Challenges with Local Supply
Nigeria has long depended on fuel imports to meet domestic demand. Even with the commencement of operations at the Dangote Refinery, insufficient output and pricing challenges have driven continued reliance on imports. Initially, the Nigerian National Petroleum Company Limited (NNPCL) was the sole off-taker from the Dangote facility. However, following a government directive in October, marketers were permitted to directly negotiate purchases from the refinery.
Groups such as the Independent Petroleum Marketers Association of Nigeria (IPMAN) and the Petroleum Products Retail Outlets Owners Association of Nigeria (PETROAN) have signed agreements with the Dangote Refinery, signaling a gradual shift to local sourcing. PETROAN recently announced a 180-day suspension of fuel imports to focus on domestic production.

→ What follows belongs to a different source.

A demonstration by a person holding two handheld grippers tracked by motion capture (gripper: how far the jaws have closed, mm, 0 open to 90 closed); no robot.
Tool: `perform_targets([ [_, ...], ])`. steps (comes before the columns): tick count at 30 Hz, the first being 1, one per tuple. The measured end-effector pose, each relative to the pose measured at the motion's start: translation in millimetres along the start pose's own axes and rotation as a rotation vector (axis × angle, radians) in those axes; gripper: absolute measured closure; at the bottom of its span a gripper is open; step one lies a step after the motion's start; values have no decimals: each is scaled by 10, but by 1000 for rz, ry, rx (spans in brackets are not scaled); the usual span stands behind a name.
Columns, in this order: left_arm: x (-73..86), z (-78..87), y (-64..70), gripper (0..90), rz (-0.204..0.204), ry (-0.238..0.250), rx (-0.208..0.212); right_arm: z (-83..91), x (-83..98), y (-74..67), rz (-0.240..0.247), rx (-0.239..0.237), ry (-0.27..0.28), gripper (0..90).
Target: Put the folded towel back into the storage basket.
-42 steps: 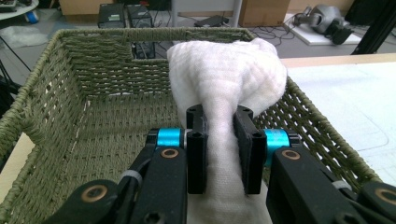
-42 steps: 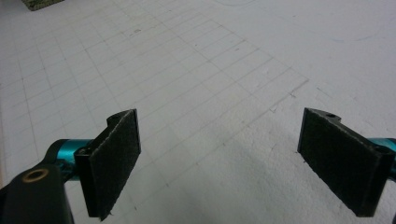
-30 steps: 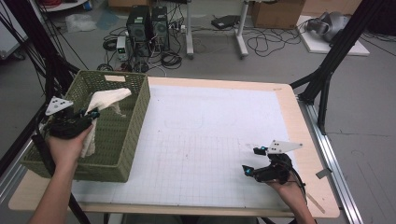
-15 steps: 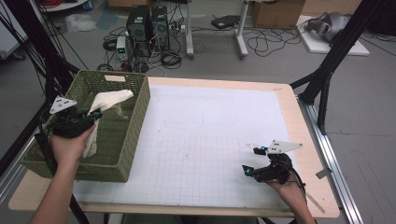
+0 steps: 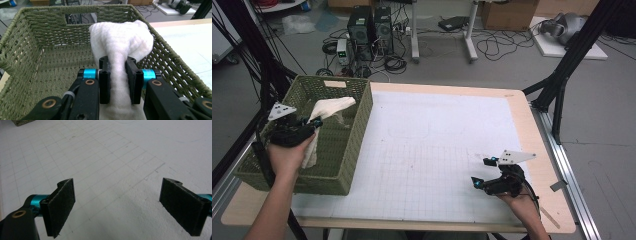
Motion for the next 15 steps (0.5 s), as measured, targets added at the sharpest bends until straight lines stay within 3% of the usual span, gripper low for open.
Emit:
perform_targets([
  [15, 15, -81, 6, 748, 31, -39, -40, 3, 1, 5, 2, 1, 2, 126],
])
Point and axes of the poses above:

Import Volumes and Expenditures
Between October 1 and November 11, 2024, Nigeria imported over two billion litres of petrol. Documents show that NNPCL and its partners brought in:
- 1.5 million metric tonnes of petrol
- 414,018 metric tonnes of diesel
- 13,500 metric tonnes of jet fuel
This translated to a financial outlay of approximately ₦3 trillion ($1.8 billion).
Ongoing Discussions
Efforts to phase out fuel imports are still underway. A recent meeting led by NNPCL Group CEO Mele Kyari and the Nigerian Midstream and Downstream Petroleum Regulatory Authority discussed leveraging the Dangote Refinery’s capacity to meet national demand. However, full reliance on local production remains a work in progress.
The enduring reliance on imports, even after deregulation of the downstream sector and investments in local refining, underscores the complexities of Nigeria’s fuel supply chain. Marketers continue to import substantial quantities of petrol to fill gaps in domestic production, challenging the goal of achieving fuel self-sufficiency.